Segment Open

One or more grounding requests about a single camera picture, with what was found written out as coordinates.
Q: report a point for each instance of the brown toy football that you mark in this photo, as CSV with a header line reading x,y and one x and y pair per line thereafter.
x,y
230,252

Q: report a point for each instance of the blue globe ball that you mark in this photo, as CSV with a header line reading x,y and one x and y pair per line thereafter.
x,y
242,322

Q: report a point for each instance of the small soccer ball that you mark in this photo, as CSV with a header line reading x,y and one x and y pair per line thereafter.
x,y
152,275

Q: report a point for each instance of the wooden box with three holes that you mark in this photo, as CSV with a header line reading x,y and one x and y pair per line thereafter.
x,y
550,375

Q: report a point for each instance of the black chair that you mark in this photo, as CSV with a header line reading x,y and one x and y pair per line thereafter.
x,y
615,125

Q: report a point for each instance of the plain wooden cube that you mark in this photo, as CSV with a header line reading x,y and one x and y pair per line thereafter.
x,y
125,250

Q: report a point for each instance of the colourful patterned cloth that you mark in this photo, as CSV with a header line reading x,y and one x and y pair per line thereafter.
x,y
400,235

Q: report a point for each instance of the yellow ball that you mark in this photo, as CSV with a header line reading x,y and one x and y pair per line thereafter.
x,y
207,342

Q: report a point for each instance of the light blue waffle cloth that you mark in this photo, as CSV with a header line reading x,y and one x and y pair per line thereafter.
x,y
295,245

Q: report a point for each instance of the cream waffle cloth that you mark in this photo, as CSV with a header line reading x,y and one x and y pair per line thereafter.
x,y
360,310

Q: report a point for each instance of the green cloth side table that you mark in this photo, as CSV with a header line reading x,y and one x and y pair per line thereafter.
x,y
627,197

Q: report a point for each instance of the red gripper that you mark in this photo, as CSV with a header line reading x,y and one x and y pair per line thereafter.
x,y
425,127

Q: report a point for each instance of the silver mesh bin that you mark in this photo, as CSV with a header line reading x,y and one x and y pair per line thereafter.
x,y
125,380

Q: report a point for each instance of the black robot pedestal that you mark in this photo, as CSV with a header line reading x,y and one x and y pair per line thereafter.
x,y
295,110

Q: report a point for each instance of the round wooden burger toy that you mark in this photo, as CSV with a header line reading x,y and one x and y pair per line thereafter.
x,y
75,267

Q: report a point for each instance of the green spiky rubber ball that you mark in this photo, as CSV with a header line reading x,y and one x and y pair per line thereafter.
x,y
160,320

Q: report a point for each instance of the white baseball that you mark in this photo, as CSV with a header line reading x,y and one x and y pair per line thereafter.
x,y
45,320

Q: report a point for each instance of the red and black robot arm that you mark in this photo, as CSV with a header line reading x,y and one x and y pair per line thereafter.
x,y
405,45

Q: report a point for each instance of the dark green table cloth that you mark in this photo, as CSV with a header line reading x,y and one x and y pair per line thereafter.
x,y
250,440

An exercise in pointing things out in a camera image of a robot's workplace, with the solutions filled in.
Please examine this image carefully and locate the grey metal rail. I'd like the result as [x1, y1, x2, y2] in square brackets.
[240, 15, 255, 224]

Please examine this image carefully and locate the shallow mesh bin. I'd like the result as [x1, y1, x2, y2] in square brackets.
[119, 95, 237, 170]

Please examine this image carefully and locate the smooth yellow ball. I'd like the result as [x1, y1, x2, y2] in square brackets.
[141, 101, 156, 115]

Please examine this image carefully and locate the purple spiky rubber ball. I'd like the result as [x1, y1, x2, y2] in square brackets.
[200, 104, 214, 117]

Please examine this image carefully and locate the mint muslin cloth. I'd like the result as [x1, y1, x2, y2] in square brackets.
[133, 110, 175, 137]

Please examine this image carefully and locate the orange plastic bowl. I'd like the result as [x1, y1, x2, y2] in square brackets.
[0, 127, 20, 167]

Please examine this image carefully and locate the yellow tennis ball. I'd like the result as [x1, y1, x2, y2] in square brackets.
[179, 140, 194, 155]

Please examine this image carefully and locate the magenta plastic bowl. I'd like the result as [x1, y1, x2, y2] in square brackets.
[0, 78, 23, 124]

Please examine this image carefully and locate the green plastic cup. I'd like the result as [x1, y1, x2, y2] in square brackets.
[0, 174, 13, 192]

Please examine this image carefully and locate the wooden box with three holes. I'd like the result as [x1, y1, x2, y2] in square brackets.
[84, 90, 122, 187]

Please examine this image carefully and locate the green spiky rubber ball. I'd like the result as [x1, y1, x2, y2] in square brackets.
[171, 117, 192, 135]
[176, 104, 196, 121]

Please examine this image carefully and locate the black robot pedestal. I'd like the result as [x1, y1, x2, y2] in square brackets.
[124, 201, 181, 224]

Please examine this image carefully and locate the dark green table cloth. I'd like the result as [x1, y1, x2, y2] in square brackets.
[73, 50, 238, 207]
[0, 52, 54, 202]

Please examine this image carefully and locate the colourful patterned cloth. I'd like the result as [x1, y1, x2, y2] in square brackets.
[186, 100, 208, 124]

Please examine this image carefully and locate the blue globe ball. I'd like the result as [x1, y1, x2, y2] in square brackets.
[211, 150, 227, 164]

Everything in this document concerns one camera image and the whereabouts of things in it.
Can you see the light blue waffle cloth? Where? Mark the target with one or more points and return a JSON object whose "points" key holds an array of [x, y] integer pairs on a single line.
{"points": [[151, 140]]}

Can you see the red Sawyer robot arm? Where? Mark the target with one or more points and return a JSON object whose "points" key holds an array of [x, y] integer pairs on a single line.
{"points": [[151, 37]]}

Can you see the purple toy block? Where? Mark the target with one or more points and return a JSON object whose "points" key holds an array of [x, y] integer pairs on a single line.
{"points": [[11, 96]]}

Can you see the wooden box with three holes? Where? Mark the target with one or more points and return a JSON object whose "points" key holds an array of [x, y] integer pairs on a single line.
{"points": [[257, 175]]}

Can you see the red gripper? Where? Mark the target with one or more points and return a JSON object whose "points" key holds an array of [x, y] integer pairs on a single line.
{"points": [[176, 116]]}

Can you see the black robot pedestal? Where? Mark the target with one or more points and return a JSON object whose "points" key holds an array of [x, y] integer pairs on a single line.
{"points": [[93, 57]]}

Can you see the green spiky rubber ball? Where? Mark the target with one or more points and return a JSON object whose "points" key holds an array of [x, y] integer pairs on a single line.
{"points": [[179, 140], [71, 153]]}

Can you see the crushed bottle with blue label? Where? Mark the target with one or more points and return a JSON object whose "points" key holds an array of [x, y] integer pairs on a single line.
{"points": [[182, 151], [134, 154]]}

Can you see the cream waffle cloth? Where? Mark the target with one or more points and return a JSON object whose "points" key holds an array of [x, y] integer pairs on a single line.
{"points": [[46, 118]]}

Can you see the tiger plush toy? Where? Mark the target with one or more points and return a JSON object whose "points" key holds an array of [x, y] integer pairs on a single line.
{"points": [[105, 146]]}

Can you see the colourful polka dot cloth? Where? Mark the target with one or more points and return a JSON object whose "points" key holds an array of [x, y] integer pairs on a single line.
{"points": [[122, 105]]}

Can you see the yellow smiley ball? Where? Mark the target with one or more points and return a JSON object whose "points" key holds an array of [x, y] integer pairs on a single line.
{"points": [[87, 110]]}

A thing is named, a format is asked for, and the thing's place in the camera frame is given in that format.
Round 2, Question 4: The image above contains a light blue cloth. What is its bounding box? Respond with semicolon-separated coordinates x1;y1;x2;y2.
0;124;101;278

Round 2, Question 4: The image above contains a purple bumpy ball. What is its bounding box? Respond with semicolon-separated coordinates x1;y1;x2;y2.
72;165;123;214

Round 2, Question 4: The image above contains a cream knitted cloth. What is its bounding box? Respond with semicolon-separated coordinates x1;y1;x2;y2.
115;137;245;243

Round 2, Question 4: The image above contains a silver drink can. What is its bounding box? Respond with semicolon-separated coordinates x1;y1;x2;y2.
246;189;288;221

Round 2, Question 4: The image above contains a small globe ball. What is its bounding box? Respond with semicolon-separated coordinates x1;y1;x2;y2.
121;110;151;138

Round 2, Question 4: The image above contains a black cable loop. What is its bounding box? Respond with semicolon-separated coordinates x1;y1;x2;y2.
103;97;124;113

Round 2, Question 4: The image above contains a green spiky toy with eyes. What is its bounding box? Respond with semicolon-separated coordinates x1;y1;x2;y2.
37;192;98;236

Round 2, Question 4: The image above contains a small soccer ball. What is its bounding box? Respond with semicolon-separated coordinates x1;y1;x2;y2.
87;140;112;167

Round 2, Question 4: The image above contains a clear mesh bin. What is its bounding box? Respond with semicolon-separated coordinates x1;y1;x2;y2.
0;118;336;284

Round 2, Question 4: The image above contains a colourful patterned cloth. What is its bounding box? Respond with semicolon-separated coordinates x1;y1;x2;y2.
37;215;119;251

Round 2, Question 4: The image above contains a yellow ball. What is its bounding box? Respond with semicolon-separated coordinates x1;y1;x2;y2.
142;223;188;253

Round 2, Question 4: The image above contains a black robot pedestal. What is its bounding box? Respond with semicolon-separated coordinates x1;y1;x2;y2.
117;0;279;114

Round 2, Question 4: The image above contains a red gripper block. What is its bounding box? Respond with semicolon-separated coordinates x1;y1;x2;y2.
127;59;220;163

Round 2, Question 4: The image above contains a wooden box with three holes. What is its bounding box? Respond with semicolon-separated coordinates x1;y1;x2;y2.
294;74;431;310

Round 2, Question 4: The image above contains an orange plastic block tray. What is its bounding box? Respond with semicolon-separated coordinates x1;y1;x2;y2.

Segment Closed

-- Required work --
Look through the data above and report every line in which "things" appears.

-- Completed exercise --
An exercise in pointing things out in a camera image of a robot's workplace, with the solutions filled in.
Everything in this document concerns one camera image and the whereabouts of things in it.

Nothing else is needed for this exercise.